WORK ORDER:
Could you set down exactly the lines of the data below, starting at the one that holds "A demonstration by" and ending at the one that holds "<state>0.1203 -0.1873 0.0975", both included, and only those?

Records from a data source:
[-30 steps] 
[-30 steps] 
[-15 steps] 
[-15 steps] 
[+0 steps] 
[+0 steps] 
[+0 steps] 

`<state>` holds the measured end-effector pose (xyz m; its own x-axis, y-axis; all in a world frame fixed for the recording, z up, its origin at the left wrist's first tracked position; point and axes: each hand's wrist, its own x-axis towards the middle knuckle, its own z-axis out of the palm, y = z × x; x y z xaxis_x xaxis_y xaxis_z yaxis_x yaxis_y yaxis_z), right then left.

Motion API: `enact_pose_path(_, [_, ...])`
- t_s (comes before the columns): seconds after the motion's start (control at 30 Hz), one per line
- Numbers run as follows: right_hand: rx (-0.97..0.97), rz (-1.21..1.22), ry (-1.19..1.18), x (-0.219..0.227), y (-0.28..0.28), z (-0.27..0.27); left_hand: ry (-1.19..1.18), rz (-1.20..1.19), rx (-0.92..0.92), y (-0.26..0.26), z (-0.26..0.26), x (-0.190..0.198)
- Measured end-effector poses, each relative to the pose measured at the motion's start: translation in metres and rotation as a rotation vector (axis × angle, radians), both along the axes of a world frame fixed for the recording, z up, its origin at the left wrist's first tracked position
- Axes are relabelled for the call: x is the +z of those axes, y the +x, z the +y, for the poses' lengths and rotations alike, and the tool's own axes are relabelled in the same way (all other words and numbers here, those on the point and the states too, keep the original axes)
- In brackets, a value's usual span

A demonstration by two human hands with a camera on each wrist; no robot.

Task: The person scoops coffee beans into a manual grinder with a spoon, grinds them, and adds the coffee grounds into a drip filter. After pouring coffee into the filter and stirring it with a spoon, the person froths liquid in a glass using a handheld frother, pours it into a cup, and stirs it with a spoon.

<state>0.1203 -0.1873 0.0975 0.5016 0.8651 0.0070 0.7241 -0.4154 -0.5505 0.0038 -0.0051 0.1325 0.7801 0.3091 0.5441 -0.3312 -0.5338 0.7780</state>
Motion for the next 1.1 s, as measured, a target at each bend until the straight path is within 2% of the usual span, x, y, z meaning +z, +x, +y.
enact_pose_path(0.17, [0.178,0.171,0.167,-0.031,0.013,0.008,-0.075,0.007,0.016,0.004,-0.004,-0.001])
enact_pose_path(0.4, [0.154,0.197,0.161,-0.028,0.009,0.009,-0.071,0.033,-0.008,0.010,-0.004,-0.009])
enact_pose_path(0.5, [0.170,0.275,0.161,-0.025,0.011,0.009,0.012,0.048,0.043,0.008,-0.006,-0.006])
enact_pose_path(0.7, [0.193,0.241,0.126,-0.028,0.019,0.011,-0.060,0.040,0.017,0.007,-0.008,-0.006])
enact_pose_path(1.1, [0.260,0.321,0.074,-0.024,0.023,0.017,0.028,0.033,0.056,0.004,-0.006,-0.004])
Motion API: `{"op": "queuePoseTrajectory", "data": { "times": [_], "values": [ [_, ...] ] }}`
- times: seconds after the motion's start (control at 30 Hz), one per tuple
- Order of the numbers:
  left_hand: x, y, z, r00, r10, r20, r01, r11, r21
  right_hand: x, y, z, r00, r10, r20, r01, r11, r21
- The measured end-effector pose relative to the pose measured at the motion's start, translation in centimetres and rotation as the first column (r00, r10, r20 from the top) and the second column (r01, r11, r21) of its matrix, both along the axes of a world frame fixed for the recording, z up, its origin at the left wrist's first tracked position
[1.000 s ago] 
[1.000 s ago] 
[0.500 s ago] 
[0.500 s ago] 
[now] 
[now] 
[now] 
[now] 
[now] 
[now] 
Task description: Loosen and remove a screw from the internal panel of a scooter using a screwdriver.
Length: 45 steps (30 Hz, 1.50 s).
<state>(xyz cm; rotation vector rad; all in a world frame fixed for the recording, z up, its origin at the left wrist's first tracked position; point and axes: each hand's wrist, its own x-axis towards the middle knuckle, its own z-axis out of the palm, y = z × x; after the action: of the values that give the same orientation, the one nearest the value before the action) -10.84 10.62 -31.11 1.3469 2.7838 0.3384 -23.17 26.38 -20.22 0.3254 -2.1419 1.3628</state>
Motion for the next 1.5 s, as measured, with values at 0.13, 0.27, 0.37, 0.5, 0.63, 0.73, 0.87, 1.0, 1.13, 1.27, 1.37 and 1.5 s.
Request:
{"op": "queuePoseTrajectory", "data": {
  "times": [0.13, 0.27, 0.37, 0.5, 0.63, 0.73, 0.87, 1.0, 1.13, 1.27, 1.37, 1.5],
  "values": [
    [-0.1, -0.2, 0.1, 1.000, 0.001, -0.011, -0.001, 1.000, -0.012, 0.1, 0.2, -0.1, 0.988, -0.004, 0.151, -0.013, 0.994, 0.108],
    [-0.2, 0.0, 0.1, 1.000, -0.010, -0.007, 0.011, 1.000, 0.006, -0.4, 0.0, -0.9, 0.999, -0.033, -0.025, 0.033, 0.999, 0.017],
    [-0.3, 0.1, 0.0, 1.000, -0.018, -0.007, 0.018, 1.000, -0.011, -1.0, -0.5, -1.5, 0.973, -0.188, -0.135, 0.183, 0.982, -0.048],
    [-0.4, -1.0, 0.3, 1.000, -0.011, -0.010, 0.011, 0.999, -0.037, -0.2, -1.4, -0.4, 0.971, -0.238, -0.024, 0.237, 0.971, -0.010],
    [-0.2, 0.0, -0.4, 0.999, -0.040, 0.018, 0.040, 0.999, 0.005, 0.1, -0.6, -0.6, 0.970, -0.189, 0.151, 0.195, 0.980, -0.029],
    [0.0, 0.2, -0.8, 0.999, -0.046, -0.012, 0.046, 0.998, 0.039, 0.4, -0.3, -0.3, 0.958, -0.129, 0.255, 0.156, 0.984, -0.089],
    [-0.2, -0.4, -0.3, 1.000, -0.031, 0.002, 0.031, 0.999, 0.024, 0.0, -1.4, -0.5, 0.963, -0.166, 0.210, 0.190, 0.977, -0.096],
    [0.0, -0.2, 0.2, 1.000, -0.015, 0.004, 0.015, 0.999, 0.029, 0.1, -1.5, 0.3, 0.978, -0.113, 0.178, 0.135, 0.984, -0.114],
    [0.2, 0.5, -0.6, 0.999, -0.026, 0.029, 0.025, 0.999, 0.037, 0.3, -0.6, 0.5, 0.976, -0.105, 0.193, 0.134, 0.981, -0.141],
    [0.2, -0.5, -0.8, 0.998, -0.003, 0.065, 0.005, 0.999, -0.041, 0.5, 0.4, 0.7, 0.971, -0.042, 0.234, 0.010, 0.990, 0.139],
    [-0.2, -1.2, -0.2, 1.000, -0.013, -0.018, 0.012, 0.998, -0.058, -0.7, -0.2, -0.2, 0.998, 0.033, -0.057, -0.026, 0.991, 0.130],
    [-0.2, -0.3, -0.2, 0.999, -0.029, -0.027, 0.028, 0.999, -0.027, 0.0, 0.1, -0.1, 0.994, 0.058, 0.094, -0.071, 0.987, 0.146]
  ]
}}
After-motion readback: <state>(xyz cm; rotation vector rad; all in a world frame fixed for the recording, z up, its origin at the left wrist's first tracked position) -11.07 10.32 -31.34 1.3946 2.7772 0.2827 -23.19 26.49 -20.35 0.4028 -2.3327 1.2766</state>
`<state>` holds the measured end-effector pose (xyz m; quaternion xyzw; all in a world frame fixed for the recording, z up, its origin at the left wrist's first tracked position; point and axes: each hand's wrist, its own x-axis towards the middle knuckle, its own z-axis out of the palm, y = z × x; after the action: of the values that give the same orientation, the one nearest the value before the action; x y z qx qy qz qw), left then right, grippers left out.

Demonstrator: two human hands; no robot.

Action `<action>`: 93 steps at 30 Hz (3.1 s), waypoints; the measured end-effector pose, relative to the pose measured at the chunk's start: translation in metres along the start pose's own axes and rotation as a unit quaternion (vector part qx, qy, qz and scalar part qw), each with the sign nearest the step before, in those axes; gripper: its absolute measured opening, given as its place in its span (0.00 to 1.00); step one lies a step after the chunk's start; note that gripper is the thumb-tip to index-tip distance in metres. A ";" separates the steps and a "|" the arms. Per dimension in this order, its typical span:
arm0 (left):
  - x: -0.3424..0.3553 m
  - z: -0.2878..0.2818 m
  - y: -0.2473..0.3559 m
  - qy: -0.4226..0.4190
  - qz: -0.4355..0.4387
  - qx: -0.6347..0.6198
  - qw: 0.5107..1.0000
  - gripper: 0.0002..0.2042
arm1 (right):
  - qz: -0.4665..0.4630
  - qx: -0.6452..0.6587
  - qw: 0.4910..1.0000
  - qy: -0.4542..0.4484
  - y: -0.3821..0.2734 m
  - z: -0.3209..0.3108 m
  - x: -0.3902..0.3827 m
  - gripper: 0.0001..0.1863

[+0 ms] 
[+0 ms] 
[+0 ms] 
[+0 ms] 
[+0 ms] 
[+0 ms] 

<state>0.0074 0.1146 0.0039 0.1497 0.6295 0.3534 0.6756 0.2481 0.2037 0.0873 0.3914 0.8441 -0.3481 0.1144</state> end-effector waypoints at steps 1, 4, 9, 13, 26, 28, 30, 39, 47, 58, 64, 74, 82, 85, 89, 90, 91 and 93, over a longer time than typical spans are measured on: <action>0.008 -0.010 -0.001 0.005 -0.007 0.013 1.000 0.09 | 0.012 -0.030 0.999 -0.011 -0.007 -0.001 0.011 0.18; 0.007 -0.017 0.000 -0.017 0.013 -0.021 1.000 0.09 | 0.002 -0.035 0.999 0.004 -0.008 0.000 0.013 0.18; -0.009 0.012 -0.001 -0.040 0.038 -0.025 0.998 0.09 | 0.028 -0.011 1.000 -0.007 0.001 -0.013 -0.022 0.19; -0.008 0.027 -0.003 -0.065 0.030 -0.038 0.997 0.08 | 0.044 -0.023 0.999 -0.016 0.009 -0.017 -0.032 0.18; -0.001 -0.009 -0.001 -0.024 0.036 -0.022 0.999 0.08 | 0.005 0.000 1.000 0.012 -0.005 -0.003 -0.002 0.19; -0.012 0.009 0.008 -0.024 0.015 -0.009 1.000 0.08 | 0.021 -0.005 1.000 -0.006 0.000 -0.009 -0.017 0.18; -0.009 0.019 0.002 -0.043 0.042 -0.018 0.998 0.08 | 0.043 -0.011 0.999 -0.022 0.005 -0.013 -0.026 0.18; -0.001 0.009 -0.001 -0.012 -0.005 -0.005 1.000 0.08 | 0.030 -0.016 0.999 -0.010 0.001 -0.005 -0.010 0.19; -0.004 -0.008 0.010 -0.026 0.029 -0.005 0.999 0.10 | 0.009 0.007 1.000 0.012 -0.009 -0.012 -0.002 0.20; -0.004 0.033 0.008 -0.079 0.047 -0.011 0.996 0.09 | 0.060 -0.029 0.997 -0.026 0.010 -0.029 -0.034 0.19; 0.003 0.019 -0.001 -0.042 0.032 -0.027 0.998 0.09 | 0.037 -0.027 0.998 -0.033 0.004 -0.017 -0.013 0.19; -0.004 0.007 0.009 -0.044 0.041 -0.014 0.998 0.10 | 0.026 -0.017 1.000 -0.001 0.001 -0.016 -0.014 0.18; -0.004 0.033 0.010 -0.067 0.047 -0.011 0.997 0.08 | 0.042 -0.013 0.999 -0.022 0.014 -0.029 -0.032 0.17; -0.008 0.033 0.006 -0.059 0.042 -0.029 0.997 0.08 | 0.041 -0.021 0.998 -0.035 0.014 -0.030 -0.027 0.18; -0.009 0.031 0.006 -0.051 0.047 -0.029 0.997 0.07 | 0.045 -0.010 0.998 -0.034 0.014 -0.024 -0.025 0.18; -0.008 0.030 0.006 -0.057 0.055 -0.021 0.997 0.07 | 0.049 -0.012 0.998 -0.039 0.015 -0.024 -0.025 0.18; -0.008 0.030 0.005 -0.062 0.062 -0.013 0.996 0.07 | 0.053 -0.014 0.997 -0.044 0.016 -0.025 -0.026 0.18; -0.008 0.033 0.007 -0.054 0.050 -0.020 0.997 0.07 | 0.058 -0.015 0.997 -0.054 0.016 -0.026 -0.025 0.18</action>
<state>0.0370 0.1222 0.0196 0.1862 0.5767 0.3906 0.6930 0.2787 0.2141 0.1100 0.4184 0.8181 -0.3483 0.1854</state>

FINAL ANSWER:
A demonstration by two human hands with a camera on each wrist; no robot.

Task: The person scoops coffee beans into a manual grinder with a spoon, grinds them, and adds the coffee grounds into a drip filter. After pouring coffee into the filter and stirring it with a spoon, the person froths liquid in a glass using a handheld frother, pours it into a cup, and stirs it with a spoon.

<state>0.1203 -0.1873 0.0975 0.5016 0.8651 0.0070 0.7241 -0.4154 -0.5505 0.0038 -0.0051 0.1325 0.7801 0.3091 0.5441 -0.3312 -0.5338 0.7780</state>

Nothing more belongs to this exercise.